Can Juan de la Cruz? It's a new year, the time to turn over a new leaf? Old habits die hard. In America people find comfort in the status quo. And why despite its many advantages it keeps underperforming in today’s globalized world. But when the writer was hired by an MNC he was handed a clean slate. “This is your job description. The one thing I want to tell you is we make things and sell things.” And when the next assignment was New York, it again meant getting a clean slate. The writer would share the story with his Eastern European friends: (a) to equip them to compete against the best and the brightest – wherever; and (b) to stress that change is the only thing constant.
In PH our challenge goes beyond poverty; it is about development!

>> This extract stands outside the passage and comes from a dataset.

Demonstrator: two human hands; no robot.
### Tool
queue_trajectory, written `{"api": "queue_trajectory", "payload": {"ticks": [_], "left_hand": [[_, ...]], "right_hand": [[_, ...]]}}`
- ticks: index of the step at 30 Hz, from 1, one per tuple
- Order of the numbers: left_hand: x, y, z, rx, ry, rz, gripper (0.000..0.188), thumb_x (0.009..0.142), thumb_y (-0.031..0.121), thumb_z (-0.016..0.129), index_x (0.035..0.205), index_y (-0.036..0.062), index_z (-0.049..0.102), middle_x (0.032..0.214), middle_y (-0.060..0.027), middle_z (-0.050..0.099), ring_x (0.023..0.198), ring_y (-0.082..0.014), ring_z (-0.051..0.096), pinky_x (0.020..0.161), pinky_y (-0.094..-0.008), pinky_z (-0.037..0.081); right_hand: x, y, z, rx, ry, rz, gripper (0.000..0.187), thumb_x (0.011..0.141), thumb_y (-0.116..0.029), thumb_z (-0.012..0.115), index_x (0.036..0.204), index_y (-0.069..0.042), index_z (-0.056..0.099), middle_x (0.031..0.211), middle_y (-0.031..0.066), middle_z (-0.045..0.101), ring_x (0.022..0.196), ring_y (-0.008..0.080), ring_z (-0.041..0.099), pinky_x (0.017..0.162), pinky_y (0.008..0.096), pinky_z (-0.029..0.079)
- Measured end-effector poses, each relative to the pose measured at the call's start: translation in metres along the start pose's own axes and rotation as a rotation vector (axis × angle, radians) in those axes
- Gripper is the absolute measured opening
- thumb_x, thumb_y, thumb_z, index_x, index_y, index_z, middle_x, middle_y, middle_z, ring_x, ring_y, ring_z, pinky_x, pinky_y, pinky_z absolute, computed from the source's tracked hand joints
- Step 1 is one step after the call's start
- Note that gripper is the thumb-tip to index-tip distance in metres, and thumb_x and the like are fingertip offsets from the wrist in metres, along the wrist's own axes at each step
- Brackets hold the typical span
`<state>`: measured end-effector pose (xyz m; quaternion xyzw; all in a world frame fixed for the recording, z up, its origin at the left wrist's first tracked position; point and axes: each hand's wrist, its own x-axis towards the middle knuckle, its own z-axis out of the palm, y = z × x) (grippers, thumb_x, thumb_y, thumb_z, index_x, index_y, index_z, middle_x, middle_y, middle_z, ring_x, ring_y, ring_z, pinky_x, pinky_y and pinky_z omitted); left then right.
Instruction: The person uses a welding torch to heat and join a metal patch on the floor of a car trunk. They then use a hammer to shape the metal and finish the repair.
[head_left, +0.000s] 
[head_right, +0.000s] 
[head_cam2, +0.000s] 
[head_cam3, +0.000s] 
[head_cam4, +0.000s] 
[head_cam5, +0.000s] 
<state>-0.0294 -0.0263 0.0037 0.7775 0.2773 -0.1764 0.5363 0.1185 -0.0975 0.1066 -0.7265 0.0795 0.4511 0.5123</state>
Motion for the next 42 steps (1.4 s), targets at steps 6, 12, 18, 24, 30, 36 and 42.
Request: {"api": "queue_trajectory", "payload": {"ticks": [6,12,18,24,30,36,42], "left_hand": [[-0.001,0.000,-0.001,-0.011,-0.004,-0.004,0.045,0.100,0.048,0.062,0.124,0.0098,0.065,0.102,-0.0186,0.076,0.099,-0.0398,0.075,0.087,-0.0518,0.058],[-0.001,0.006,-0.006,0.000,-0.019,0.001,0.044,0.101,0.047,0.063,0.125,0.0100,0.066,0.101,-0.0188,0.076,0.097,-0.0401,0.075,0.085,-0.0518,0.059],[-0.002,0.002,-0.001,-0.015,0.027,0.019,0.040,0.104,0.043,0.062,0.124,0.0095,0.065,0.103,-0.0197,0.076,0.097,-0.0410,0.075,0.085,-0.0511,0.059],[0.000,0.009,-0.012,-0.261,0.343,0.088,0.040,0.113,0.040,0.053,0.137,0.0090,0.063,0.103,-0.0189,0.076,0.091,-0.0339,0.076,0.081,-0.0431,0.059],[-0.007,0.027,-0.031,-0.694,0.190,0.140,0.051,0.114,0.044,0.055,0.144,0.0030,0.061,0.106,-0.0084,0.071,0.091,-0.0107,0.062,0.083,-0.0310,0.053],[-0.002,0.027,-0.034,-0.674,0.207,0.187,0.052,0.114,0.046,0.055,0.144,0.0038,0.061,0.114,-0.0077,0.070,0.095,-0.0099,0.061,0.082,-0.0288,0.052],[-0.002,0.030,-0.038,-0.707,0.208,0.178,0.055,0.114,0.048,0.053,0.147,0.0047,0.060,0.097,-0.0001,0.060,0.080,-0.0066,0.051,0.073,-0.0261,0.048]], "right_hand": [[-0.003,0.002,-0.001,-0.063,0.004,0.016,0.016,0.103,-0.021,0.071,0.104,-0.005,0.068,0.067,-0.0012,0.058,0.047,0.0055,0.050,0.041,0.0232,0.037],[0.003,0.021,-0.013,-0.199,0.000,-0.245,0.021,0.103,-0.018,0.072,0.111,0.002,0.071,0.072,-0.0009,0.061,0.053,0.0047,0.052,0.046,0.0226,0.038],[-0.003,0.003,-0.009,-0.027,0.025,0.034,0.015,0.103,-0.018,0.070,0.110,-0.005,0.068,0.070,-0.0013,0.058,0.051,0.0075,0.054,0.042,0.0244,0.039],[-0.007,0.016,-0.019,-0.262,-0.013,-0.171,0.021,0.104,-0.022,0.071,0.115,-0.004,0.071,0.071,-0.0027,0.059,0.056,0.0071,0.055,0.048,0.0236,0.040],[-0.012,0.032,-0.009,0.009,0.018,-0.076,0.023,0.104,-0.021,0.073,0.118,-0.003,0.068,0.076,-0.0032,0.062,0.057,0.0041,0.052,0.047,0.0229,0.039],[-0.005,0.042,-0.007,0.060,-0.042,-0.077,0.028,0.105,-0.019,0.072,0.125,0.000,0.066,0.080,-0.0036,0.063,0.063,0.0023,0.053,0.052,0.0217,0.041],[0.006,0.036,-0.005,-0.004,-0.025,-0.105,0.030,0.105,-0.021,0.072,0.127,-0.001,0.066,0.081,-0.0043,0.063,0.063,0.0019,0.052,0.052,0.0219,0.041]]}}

And fundamental in development is the pursuit of industrialization. Even agriculture must be industrialized – like Malaysia has demonstrated – if it is to contribute its fair share of economic output and bring more returns to its constituents, especially farmers.
“We said, and we repeat it once more, and will always repeat it, all reforms of a palliative nature are not only ineffective but are even harmful when the Government is beset with ills that need radical remedy.” [Rizal’s prophecies fulfilled, Oscar P. Lagman, Jr., Business World, 28th Dec 2015]
Why industrialization? The ecosystem of an industrialized economy, feeding on each other as in synergy, generates a much greater knock-on effect. Beyond investment it includes technology and innovation as well as people and product and supply chain and market development . . . And they bring about greater employment . . . and higher economic output.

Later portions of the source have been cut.